# [GIVEN DATA]
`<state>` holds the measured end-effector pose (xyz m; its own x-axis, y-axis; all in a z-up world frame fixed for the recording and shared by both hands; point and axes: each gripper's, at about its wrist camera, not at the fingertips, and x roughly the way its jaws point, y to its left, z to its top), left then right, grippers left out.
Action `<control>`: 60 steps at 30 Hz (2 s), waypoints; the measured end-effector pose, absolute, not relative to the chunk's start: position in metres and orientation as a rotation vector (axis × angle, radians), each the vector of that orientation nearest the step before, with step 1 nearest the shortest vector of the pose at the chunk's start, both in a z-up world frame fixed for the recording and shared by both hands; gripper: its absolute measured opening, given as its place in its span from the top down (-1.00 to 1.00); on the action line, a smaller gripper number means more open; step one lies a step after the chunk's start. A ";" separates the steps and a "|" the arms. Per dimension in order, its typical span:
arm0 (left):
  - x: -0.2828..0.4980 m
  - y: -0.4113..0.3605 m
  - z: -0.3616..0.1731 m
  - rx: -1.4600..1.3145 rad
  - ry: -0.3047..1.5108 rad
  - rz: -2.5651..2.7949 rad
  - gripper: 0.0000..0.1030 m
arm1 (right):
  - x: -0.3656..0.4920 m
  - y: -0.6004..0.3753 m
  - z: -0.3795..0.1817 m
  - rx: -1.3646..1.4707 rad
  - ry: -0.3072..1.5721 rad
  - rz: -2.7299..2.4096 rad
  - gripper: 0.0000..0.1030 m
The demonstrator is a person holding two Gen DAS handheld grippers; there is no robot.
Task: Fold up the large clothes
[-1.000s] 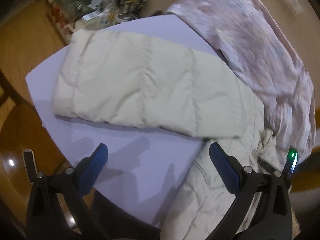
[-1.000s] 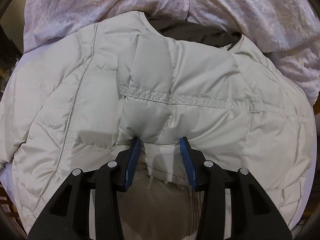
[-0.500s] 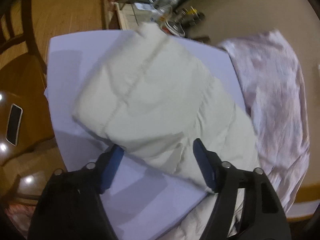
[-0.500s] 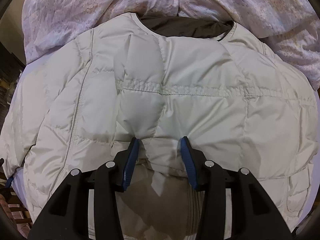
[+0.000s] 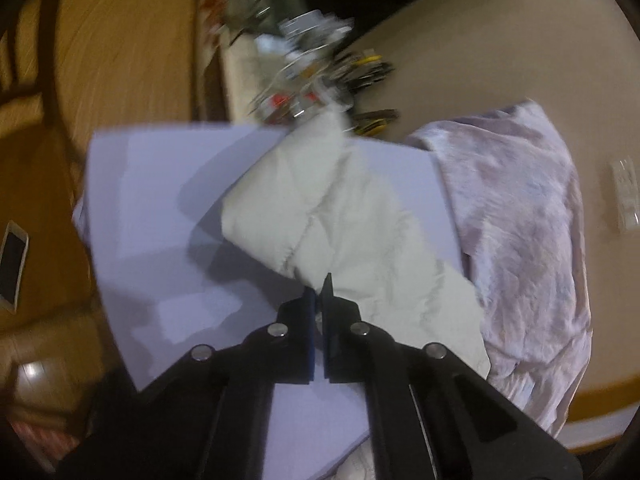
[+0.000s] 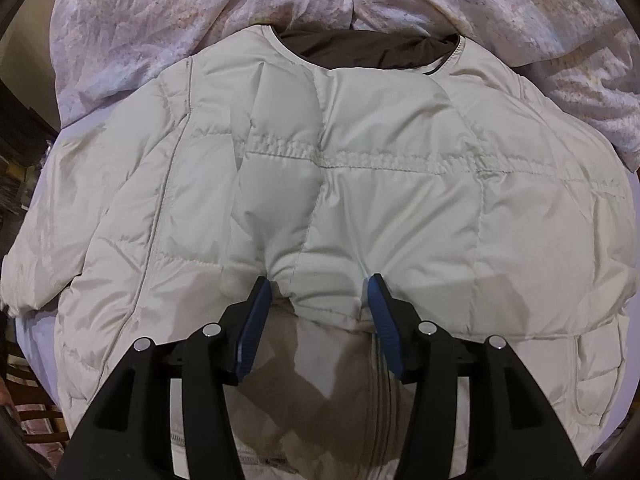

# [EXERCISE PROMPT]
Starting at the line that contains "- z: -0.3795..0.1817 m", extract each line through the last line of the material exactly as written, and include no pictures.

# [ANSWER BELOW]
  - z: -0.3795..0.1817 m
  - rx: -1.3646..1.4707 rad
  - ry: -0.3072..1.5721 rad
  - rz: -2.7299..2.4096 rad
  - gripper: 0.0000..0.1030 m
The demonstrator is a person holding two Gen DAS handheld grippers; there is no robot.
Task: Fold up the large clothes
[-1.000s] 
[-1.000s] 
[-0.500s] 
[-0.500s] 
[+0.000s] 
[+0.000s] 

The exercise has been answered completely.